# Fire Volume Varance?



## Shastastan (Oct 28, 2009)

In another thread, "Fire for just watching movies", there are some comments relating to volume.  One person says that he must use headphones to hear (same for me) and Betsy says she has to keep her volume down to 50-60%.  This is quite a variance.  Does anyone know why this is?

Stan


----------



## teri (Sep 13, 2010)

Maybe Betsy has big ears?  

It could be several factors:
1. noise level in the room
2. individual hearing limitations
3. what they are listening to

I think some programs, movies, youtube, etc have different recording levels.  Kind of like how commercials are suddenly loud when you are watching a TV show.

Then again...it could be the physical speakers on each Fire.  I think the other items listed above would have to be counted out before you could assume it is hardware related.


----------



## Betsy the Quilter (Oct 27, 2008)

teri said:


> Maybe Betsy has big ears?
> 
> It could be several factors:
> 1. noise level in the room
> ...


I have played the Fire in the room with a TV or radio on that hubby was listening to, for example this morning to do pilates, and was able to hear fine with the volume turned up. In a quiet room, I only usually have it up 50-60 per cent. My husband, who has hearing loss even though he won't get hearing aids,  can hear the Fire but the iPad not as well.

On the iPad, since it has a microphone, you can get apps that actually measure loudness of sounds, so I could measure the loudness of my Fire if needed.

Betsy


----------



## Shastastan (Oct 28, 2009)

Well, I only brought the issue up because I've read other comments, over the past few months, that said the Fire volume level isn't very strong.  I'm not sure I have a hearing loss though.  I'm a musician but I don't listen to loud music.  I suppose that it's possible that my hearing could be going somewhat given my age.  I actually shy away from going to movie theaters because the volume always seems too loud there almost to the point of hurting my ears.  We will use headphones for listening.  We have a splitter so we can hook up 2 at once.


----------



## legalbs2 (May 27, 2009)

I have watched movies on my Fire at a normal setting, but I was in a quiet room.  I also attached the Fire to my TV via the USB port and watched the movie that way.  If you do watch a movie, it is better to have it plugged in and not rely on the battery.


----------



## Atunah (Nov 20, 2008)

When I listen to music, it seems to be ok, but just ok, not super loud or anything. But watching a movie? No can do without headphones or my preferred method, plug in speaker. I tried to watch that first episode of Lost when they talk softly while sitting around the fire and I could not hear anything. 

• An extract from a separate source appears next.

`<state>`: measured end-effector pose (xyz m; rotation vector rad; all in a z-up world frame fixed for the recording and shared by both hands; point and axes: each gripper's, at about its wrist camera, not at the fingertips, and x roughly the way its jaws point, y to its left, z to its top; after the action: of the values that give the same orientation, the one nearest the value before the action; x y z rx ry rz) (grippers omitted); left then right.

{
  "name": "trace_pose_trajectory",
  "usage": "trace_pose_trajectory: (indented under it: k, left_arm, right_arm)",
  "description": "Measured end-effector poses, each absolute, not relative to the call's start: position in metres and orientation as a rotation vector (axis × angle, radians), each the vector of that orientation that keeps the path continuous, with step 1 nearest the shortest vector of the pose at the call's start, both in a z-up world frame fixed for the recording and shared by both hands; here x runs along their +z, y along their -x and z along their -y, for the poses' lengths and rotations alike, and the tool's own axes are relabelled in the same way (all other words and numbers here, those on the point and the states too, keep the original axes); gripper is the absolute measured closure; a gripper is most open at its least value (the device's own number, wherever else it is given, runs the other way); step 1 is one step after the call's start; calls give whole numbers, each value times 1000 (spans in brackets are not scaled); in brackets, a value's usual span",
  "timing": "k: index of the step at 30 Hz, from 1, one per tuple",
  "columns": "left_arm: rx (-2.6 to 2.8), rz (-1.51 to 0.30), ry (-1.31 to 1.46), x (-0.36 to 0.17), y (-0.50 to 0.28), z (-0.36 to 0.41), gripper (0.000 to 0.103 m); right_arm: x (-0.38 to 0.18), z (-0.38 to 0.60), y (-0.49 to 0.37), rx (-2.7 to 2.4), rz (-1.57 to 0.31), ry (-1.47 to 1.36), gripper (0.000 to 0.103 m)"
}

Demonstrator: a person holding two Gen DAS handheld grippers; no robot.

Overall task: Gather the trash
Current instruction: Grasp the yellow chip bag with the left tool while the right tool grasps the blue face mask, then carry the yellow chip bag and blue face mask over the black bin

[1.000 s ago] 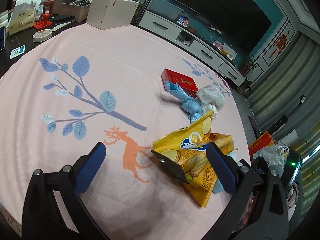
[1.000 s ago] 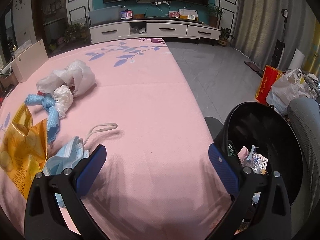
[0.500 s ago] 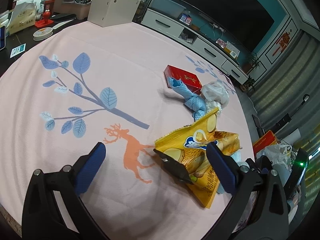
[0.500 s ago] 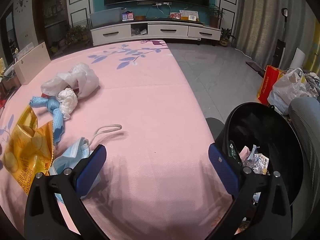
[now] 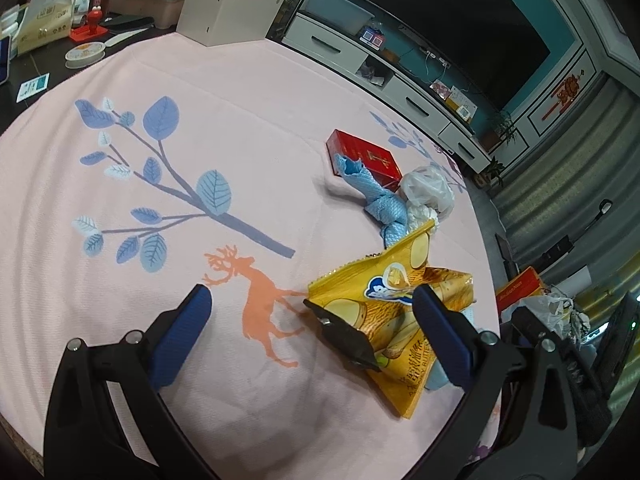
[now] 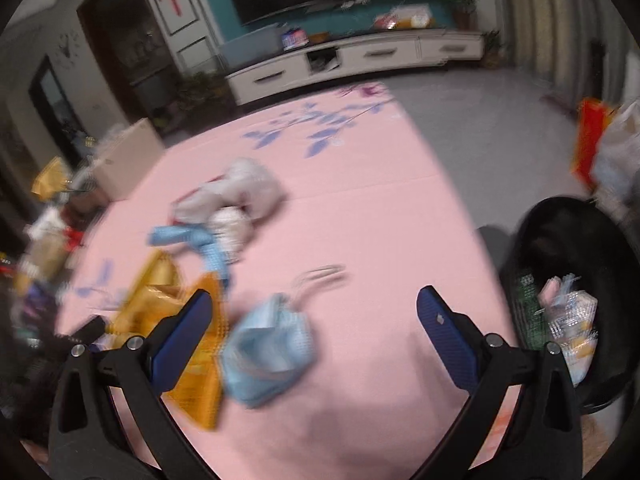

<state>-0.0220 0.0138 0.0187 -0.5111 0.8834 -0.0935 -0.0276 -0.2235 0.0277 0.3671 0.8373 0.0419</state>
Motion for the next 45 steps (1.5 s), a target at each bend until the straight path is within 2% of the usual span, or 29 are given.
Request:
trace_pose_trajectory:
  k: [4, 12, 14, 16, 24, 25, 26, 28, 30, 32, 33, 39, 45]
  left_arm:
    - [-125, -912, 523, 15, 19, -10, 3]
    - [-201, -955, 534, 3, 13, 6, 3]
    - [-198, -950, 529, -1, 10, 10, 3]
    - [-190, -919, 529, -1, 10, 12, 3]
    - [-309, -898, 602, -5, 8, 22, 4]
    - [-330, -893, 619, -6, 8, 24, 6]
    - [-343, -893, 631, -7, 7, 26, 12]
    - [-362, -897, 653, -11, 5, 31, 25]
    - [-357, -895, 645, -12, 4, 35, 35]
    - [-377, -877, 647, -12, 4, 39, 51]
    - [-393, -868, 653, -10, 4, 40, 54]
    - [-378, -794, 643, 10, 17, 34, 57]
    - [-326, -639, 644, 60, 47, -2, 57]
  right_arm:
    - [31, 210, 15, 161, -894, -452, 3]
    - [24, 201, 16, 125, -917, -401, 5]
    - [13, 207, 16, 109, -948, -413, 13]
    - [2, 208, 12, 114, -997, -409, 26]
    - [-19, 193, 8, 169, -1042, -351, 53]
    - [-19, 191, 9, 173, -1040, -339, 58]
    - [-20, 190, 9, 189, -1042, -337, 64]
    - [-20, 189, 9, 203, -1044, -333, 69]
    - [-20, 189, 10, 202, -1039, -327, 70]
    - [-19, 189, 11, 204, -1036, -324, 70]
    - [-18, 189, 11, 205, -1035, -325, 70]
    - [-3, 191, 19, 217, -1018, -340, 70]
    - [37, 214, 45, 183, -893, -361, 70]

I got one of those small round speaker thingies and it works fantastic. It has a long enough cord that I can place it anywhere and its rechargeable through the usb cord into my netbook. 

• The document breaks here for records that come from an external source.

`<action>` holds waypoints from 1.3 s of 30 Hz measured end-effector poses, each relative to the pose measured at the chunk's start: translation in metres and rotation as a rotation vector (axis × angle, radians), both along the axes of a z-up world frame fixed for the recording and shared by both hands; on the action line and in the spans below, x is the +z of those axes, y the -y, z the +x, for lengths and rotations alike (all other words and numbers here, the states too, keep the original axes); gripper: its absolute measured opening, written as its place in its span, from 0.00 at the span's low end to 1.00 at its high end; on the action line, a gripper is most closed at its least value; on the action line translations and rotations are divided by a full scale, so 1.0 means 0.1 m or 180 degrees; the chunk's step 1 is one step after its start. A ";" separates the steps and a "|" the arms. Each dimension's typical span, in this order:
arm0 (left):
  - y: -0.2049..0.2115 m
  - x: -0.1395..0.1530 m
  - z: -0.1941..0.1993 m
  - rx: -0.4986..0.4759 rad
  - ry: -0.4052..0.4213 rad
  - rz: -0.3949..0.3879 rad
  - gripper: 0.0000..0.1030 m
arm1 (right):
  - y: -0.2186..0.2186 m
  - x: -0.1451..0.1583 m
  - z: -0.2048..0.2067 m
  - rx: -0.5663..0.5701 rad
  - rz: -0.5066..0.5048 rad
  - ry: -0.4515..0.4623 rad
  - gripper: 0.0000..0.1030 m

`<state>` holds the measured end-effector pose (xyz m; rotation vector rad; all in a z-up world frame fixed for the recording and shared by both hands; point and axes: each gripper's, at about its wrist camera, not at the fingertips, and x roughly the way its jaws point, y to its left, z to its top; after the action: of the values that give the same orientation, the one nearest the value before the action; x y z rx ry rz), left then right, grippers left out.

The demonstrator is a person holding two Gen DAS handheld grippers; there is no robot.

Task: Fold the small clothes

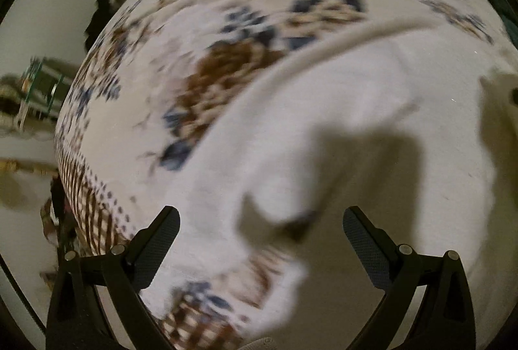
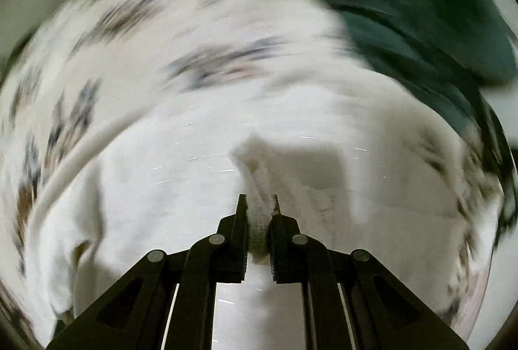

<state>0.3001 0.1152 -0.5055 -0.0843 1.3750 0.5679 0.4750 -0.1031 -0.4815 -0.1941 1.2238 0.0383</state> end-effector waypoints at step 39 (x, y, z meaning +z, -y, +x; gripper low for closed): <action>-1.99 -0.28 -1.36 0.1105 0.0469 -0.1366 0.07 | 0.93 -0.71 -1.38 -0.0983 0.0694 -0.1295 0.67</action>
<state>0.1641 0.3140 -0.5334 -0.7096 1.3262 0.5318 0.3375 -0.1958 -0.5529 0.2045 1.6318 -0.0603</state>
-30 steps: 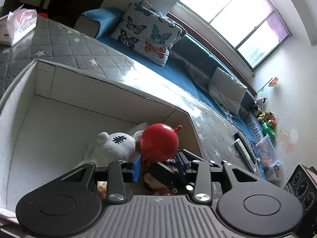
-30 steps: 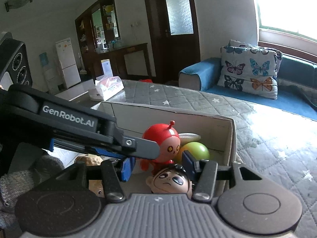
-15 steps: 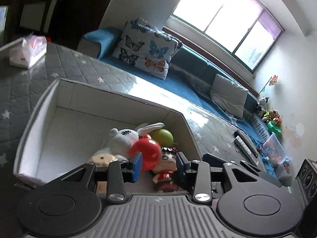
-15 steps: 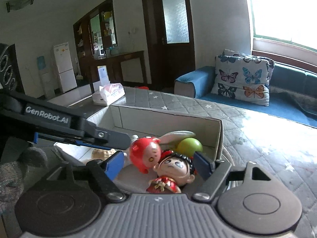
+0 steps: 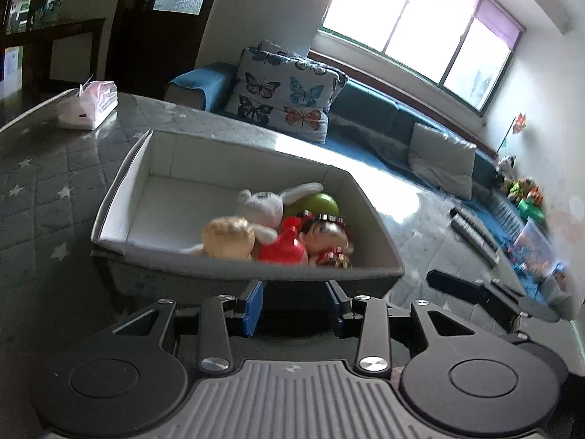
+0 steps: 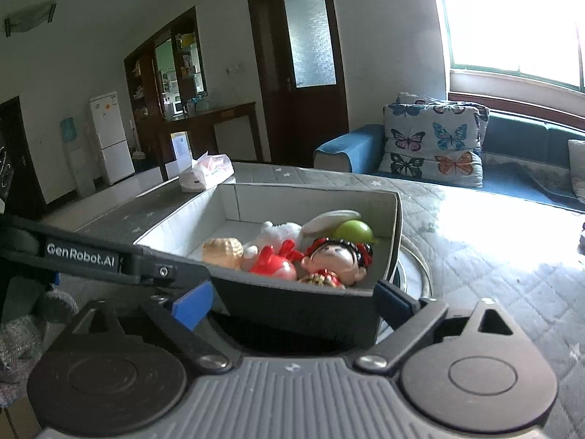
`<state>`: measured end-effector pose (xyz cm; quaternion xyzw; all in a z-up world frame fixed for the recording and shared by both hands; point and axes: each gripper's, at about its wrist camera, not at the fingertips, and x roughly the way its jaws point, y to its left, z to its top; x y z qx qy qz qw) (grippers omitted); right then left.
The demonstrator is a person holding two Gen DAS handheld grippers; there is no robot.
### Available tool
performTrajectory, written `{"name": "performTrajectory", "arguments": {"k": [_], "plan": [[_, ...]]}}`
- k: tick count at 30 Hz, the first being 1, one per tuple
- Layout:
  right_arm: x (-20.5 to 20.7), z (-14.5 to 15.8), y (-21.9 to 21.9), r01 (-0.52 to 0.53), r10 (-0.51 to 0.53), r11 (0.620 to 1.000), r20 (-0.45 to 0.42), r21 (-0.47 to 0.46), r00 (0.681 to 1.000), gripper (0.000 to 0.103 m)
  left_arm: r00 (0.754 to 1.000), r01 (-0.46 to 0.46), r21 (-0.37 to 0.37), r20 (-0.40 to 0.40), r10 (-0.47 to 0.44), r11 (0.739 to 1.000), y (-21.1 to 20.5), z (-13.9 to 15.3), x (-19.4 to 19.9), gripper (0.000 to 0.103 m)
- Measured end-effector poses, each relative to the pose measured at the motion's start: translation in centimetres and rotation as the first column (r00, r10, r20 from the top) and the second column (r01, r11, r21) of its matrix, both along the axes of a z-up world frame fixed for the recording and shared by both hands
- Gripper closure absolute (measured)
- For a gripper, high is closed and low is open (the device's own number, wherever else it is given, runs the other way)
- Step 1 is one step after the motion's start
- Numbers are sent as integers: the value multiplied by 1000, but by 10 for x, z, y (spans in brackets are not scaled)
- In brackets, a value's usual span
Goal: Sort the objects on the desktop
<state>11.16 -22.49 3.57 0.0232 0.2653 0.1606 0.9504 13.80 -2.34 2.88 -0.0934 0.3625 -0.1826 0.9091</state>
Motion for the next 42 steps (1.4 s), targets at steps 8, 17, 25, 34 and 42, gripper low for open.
{"name": "performTrajectory", "arguments": {"k": [8,17,25,34,42], "plan": [[-20,-11,7,36,-37,999,-30,-29,999,0,1000,-23,90,23,21,996,-5,-11,-23,63],[-31,-24,16,57,-62,996,-74,-68,995,0,997,-77,174,23,75,982,-6,-24,-43,63],[-42,-33,15,87,-92,995,-101,-54,991,0,992,-124,192,39,119,973,-2,-26,-56,62],[-51,-41,17,98,-103,994,-120,-48,987,0,986,-164,211,56,155,964,-2,-26,-64,62],[-55,-44,21,96,-103,994,-125,-58,987,0,983,-179,229,72,167,957,-4,-28,-72,63]]}}
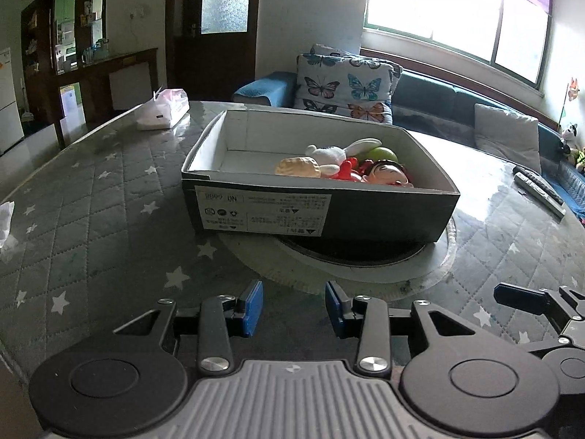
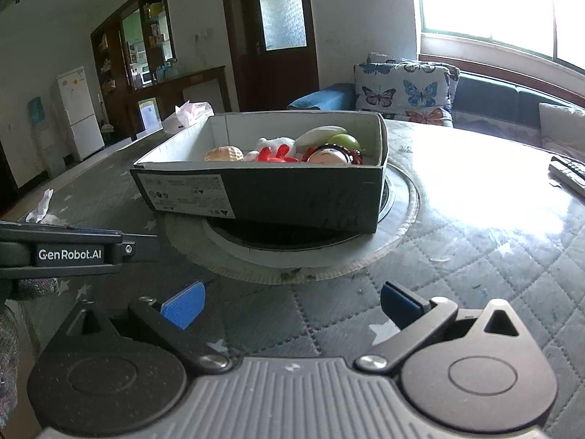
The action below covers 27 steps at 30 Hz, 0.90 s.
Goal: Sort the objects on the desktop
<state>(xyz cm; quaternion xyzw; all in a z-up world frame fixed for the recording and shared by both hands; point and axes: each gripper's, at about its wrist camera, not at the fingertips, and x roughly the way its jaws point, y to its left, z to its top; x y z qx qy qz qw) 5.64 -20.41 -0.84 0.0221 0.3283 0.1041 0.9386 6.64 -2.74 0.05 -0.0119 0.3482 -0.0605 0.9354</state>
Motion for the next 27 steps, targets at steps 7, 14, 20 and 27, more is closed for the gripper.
{"name": "performTrajectory", "arguments": {"k": [7,14,20,27], "plan": [[-2,-2,1,16,-16,1000,-9,-4,1000,0,1000,-4,20,9,4,1000,-3,-1,-4,63],[-2,-4,0,25,-26,1000,-17,-7,1000,0,1000,-12,45,19,11,999,-7,-3,-8,63],[-2,-6,-1,33,-33,999,-20,-12,999,0,1000,-10,55,28,8,998,-9,-3,-9,63],[0,-6,2,26,-27,999,-22,-26,999,0,1000,-5,60,20,4,998,-11,-5,-7,63]]}}
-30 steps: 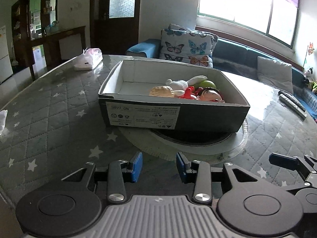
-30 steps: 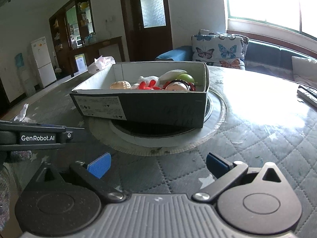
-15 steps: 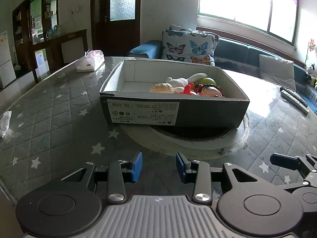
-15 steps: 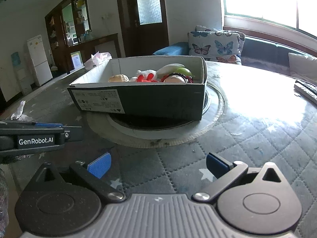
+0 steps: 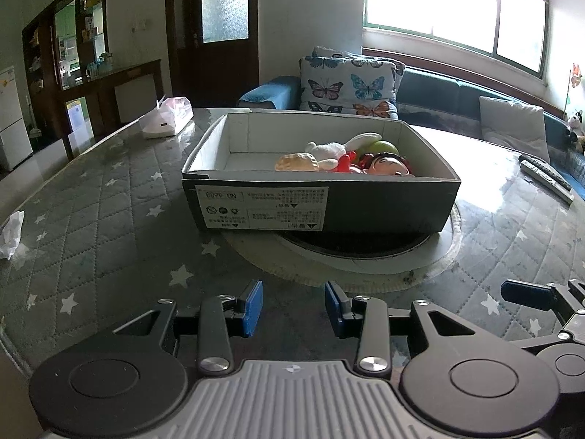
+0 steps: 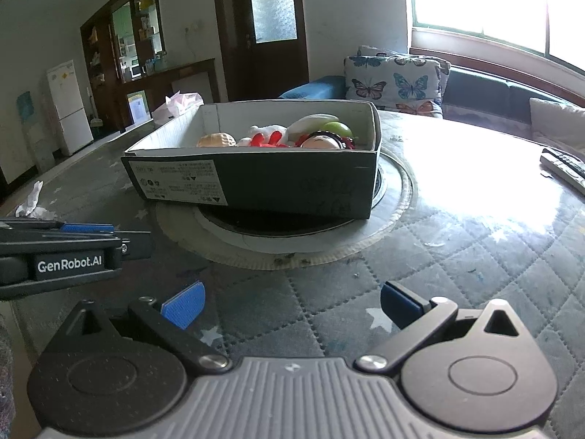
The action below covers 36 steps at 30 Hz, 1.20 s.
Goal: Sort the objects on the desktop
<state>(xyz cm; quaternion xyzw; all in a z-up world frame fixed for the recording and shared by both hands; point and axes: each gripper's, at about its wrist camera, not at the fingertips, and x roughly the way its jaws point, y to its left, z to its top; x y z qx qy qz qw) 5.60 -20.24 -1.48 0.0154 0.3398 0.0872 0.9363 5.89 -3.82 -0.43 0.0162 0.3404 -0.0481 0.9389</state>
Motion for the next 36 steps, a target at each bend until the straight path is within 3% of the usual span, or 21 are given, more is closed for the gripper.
{"name": "performTrajectory", "arguments": {"k": [36], "plan": [[14,1,4,-23,23,1000,-1,-11,1000,0,1000,-10,8,-2,10,1000,-3,-3,14,63]]}}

I am still trying to find ear buds or headphones that don't hurt my ears.


----------



## kindlegrl81 (Jan 19, 2010)

I have really bad hearing in my right ear and I can hear the Fire just fine without head phones.  Like Betsy, I usually have my volume at 50-60%.  The only reason I use headphones at all is so I don't disturb other people around me.


----------



## Betsy the Quilter (Oct 27, 2008)

legalbs2 said:


> I have watched movies on my Fire at a normal setting, but I was in a quiet room. I also attached the Fire to my TV via the USB port and watched the movie that way. If you do watch a movie, it is better to have it plugged in and not rely on the battery.


legalbs--

are you saying you output the movie to the TV? Did it act as an external hard drive?

Betsy


----------



## Shastastan (Oct 28, 2009)

Thanks for the good ideas. I did get a small speaker for our netbook, but it uses std Usb. I might try it with an adapter, but I don't know if that would be sufficient power from the Fire. I had not thought of a battery powered speaker though. I assume it would use the headphones jack?

Stan

Sent from my Kindle Fire using Tapatalk


----------



## Andra (Nov 19, 2008)

I use a battery-powered speaker or headphones but part of my issue is the case. The frame that holds the Fire covers one of the speakers...


----------



## Steph H (Oct 28, 2008)

LOL - epic fail on the design of that case, Andra!  (Not saying you were wrong to choose it or anything, just that they didn't design it too good if it covers a speaker!)

I have bad hearing and can barely hear with the volume turned up, even using an external speaker like the little beauty that Betsy hooked some of us up with in another thread, unless it's within a couple of feet of me.  Then again, I'm usually not wearing my hearing aids when I'm home.   In my case, though, I don't much use my Fire to listen to music or watch movies so it hasn't been a big problem for me yet; if I was doing either of those a lot, I'd probably plug in my extra ears and then I'd guess things would be different.


----------



## legalbs2 (May 27, 2009)

Betsy the Quilter said:


> legalbs--
> 
> are you saying you output the movie to the TV? Did it act as an external hard drive?
> 
> Betsy


I have a connection I use to connect my Mac to my TV, so I connected my Fire to my Mac and watched the movie from my Fire through my Mac to the TV. It worked fine. I only did it to see if you could.

Obviously, I would not watch a movie on the Fire that I could watch on my Mac or on my TV. I just wanted to see if it was possible. It was. When I get a TV with a wireless WiFi connection, maybe the Fire will be able to do more.


----------



## Shastastan (Oct 28, 2009)

I ordered a battery powered speaker with a volume control on it.  It will be here in a few days a should solve the problem.  The battery is rechargeable via usb.

Stan


----------



## Steph H (Oct 28, 2008)

Inquiring geeky gadget minds wanna know -- which one?  And of course you'll have to let us know how well it works...or doesn't.


----------



## Shastastan (Oct 28, 2009)

Steph H said:


> Inquiring geeky gadget minds wanna know -- which one? And of course you'll have to let us know how well it works...or doesn't.


See the I HOME SPEAKER thread. I'll post how. it works when I get it.

Stan

Sent from my Kindle Fire using Tapatalk


----------



## Shastastan (Oct 28, 2009)

@legalbs2

We have a 5 yr old Samsung Tv It has an rgb female cable jack on the back landless "Pc in."  The light bulb finally came on and I recalled seeing the same jack on my laptop. I bought a double male end cable from radio shack so now I can have a 46" monitor to show pics etc..

stan 

Sent from my Kindle Fire using Tapatalk


----------



## legalbs2 (May 27, 2009)

Shastastan said:


> @legalbs2
> 
> We have a 5 yr old Samsung Tv It has an rgb female cable jack on the back landless "Pc in." The light bulb finally came on and I recalled seeing the same jack on my laptop. I bought a double male end cable from radio shack so now I can have a 46" monitor to show pics etc..
> 
> ...


Radio Shack really is useful for connecting laptops to TV etc. I did the same thing. Now, I can get emails over the TV; I can Skype on the TV; watch movies from the laptop (Amazon Primetime etc); even read books on the TV via the Kindle App for my Mac. I love techie stuff. Glad I could light your bulb, Stan.


----------